Source code for infomeasure.utils.data

"""Data structures and containers for the infomeasure package."""

from dataclasses import dataclass, field

from numpy import ndarray, unique, asarray, percentile, integer, issubdtype



[docs]
@dataclass(frozen=True)
class DiscreteData:
    """Container for discrete random variable data.

    Attributes
    ----------
    uniq : ndarray
        Array of unique values in the discrete data.
    counts : ndarray
        Array of counts for each unique value.
    data : ndarray, optional
        Original data array. Defaults to None.
    N : int, optional
        Total number of samples (length of data). Defaults to None.
    K : int, optional
        Number of unique values (len(uniq)). Defaults to None.
    """

    uniq: ndarray
    counts: ndarray
    N: int = field(init=False)
    K: int = field(init=False)
    data: ndarray = None


[docs]
    @classmethod
    def from_data(cls, data: ndarray) -> "DiscreteData":
        """Create a DiscreteData object from a data array.

        Parameters
        ----------
        data : ndarray
            Raw data array to analyse.

        Returns
        -------
        DiscreteData
            New instance with computed unique values and counts.
        """
        data = asarray(data)
        if len(data) == 0:
            raise ValueError(
                f"`data` must not be empty, got {data} with shape {data.shape} instead."
            )
        uniq, counts = unique(data, return_counts=True)
        return cls(uniq=uniq, counts=counts, data=data)



[docs]
    @classmethod
    def from_counts(cls, uniq: ndarray, counts: ndarray) -> "DiscreteData":
        """
        Constructs a `DiscreteData` instance from unique values and their counts.

        This class method creates an instance of the `DiscreteData` class by
        specifying the unique values and their corresponding counts. The `data`
        attribute of the created instance is set to `None`.

        Parameters
        ----------
        uniq : ndarray
            An array of unique values.
        counts : ndarray
            An array of counts corresponding to the unique values.

        Returns
        -------
        DiscreteData
            A new instance of the `DiscreteData` class initialized with the
            given unique values and their counts.
        """
        return cls(uniq=asarray(uniq), counts=asarray(counts))

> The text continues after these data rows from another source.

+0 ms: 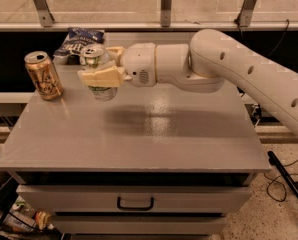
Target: Knock 7up can over
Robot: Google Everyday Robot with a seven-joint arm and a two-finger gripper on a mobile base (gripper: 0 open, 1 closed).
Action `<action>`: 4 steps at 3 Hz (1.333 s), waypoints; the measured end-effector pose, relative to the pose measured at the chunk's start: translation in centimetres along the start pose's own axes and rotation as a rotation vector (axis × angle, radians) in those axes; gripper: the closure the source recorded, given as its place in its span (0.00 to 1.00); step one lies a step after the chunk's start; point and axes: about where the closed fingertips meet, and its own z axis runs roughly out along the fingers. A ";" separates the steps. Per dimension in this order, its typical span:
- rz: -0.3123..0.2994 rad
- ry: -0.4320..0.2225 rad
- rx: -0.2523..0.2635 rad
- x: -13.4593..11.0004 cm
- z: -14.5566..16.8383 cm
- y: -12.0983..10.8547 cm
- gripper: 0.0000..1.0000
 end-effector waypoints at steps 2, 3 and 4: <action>0.018 0.013 0.107 -1.1 -1.7 -8.4 1.00; 0.004 0.011 0.135 -0.8 -1.7 -11.5 1.00; 0.003 0.065 0.161 0.3 -2.6 -12.3 1.00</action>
Offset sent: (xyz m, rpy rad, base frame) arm 0.1407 -0.0478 0.0241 0.0104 -0.0008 -0.1845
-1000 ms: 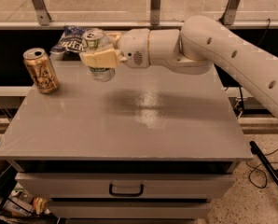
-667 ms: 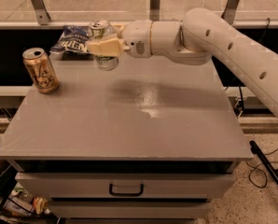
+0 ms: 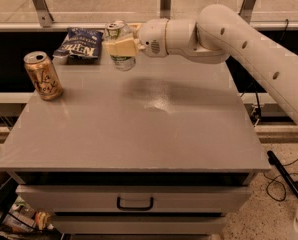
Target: Knock 7up can over
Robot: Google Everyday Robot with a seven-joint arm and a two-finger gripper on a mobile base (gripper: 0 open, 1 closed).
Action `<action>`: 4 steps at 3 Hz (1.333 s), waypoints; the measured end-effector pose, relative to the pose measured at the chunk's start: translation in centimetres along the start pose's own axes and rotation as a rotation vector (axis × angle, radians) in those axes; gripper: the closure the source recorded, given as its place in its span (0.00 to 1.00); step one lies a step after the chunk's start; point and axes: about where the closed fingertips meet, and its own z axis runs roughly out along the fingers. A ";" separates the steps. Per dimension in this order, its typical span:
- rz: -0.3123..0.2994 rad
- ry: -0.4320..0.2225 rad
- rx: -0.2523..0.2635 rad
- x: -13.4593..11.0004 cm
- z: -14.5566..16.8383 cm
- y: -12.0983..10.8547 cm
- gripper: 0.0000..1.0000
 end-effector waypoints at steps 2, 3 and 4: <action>0.032 0.227 0.033 2.5 -2.0 4.3 1.00; 0.046 0.352 0.003 3.6 -2.0 7.1 1.00; 0.058 0.495 -0.030 4.4 -1.9 9.6 1.00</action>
Offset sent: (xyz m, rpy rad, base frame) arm -0.0841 -0.0199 -0.0416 -0.3577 0.1593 -0.0732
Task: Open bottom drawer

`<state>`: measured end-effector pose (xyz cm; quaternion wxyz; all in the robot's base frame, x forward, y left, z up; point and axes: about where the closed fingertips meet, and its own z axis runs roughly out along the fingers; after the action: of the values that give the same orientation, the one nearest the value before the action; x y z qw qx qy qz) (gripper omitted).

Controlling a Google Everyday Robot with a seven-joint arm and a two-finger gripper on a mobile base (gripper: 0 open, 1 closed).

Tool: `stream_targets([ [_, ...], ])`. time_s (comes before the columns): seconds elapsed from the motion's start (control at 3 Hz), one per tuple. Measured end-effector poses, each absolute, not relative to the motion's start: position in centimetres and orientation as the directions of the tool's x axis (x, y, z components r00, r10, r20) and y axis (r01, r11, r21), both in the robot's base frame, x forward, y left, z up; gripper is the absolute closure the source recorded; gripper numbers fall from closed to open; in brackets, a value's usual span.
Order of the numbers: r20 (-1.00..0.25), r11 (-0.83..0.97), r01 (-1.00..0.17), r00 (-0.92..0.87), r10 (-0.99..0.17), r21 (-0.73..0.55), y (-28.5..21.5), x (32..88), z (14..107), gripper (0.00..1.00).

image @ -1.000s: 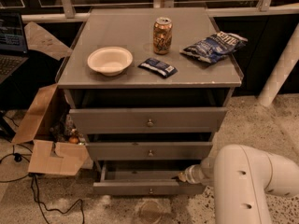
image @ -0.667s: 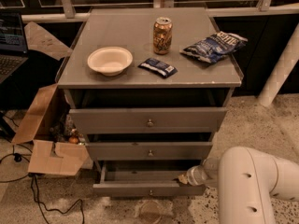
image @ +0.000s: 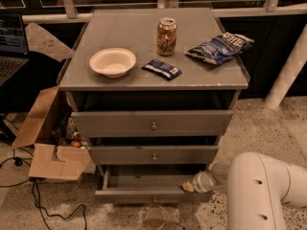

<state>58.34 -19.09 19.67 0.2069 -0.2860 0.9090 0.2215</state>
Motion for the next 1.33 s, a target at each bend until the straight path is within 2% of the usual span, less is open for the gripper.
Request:
stream_targets([
  [0.33, -0.537, 0.764, -0.604, -0.732, -0.419, 0.227, -18.5, 61.6, 21.4, 1.00],
  [1.33, -0.483, 0.746, -0.614, -0.751, -0.451, 0.258, -18.2, 60.2, 18.4, 1.00],
])
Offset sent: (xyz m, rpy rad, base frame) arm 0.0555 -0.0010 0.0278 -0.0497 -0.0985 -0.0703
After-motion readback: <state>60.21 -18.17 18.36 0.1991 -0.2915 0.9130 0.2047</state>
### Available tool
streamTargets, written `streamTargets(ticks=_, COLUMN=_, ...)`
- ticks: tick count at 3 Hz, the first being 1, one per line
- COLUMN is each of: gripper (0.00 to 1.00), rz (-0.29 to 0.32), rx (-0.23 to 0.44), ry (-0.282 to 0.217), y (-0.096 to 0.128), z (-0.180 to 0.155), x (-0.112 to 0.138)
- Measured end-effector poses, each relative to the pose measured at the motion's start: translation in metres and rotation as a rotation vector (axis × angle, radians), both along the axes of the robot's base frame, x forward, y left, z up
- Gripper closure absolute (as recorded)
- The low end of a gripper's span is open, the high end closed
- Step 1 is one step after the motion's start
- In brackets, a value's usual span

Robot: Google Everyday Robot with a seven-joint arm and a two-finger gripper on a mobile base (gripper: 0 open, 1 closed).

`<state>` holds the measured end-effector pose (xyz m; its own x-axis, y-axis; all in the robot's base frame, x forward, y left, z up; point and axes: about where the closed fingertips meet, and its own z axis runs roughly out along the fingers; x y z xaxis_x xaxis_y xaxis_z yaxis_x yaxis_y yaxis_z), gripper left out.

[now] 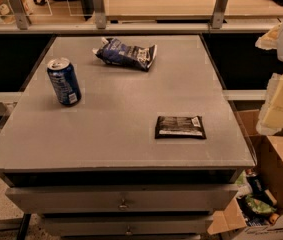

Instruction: Move rxbar chocolate near pepsi can

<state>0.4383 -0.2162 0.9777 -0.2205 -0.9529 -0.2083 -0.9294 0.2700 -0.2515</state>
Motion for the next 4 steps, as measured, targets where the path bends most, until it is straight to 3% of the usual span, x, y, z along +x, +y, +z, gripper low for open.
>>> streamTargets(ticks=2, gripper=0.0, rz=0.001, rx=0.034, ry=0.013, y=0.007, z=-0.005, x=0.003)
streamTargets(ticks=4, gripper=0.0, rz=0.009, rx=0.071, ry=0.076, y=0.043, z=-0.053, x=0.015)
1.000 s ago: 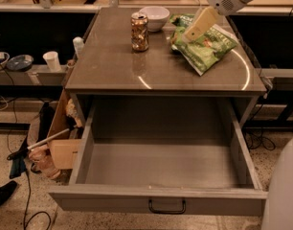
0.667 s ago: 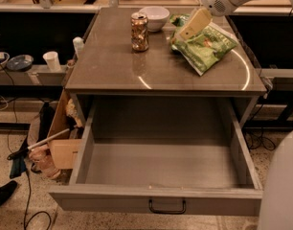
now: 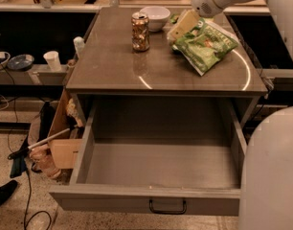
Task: Place orange can into top drawer
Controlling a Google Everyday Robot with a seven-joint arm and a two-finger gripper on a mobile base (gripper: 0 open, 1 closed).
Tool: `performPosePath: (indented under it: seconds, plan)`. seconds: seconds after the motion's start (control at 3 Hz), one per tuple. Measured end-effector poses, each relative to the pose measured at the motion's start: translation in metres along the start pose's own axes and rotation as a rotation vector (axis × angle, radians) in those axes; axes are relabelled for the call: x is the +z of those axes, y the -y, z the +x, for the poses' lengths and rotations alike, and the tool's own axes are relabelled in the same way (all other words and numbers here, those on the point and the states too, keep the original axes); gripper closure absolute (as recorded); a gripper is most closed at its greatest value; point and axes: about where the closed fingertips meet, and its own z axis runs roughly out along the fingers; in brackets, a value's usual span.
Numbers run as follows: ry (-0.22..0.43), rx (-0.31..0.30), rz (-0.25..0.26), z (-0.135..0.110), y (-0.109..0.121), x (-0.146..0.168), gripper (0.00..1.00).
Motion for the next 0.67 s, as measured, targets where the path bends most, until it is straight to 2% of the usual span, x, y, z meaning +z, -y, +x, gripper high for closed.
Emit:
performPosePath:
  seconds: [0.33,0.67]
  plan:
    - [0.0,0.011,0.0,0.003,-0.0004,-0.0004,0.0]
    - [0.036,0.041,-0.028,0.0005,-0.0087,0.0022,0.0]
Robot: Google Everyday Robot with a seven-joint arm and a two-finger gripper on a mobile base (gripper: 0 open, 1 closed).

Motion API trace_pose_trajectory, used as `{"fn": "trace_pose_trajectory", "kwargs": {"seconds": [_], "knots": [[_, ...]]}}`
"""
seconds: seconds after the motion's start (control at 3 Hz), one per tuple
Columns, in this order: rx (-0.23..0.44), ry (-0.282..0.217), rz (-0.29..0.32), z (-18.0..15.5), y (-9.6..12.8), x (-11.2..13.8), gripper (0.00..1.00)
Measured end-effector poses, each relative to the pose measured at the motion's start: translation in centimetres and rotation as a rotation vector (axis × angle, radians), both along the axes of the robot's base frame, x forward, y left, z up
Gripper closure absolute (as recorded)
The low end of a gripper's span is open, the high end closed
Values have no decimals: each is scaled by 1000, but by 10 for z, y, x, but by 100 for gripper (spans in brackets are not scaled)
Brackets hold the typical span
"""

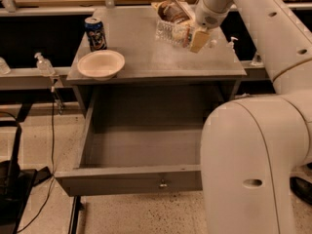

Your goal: Pick water bottle from top drawer and place on counter

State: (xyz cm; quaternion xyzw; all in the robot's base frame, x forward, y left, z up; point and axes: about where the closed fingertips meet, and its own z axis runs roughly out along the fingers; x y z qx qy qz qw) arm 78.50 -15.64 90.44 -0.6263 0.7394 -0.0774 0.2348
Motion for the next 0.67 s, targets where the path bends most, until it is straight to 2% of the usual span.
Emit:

    def __post_init__(self):
        """Validate attributes and set N and K."""
        if len(self.uniq) != len(self.counts):
            raise ValueError("uniq and counts must have same length")
        if any(self.counts < 0):
            raise ValueError("counts must be non-negative")
        if self.counts.sum() == 0:
            raise ValueError("counts must sum to a positive value")
        if not issubdtype(self.counts.dtype, integer):
            raise ValueError("counts must be integers")

        # Set K (number of unique values)
        object.__setattr__(self, "K", len(self.uniq))

        # Set N if data available
        if self.data is not None:
            if len(self.data) == 0:
                raise ValueError("data must not be empty")
            # Consistency between data and counts
            if self.counts.sum() != len(self.data):
                raise ValueError("counts must sum to the length of data")
            object.__setattr__(self, "N", len(self.data))
        else:
            object.__setattr__(self, "N", int(self.counts.sum()))

    @property
    def probabilities(self) -> ndarray:
        """
        Computes and returns the probabilities by normalizing counts.

        The `probabilities` property calculates the probabilities as the ratio
        of counts to the total value `N`. This provides a normalized
        representation of counts as probabilities.

        Returns
        -------
        ndarray
            An array containing the probabilities, calculated by dividing
            counts by `N`.
        """
        return self.counts / self.N

    @property
    def distribution_dict(self) -> dict:
        """Dictionary mapping unique elements to their corresponding probabilities.

        Returns
        -------
        dict
            A dictionary where keys are unique elements and values are their
            corresponding probabilities.
        """
        return dict(zip(self.uniq, self.probabilities))




[docs]
@dataclass(frozen=True)
class StatisticalTestResult:
    """Comprehensive statistical test result containing *p*-value, *t*-score,
    and confidence intervals.

    Attributes
    ----------
    p_value : float
        The *p*-value of the statistical test.
    t_score : float
        The *t*-score (standardized test statistic).
    test_values : ndarray
        The test values from permutation/bootstrap sampling.
    observed_value : float
        The observed value being tested.
    null_mean : float
        Mean of the null distribution (test values).
    null_std : float
        Standard deviation of the null distribution.
    n_tests : int
        Number of tests performed (permutations or bootstrap samples).
    method : str
        The statistical test method used ("permutation_test" or "bootstrap").
    """

    p_value: float
    t_score: float
    test_values: ndarray
    observed_value: float
    null_mean: float
    null_std: float
    n_tests: int
    method: str


[docs]
    def percentile(self, q, method="linear"):
        """Compute the q-th percentile of the test values.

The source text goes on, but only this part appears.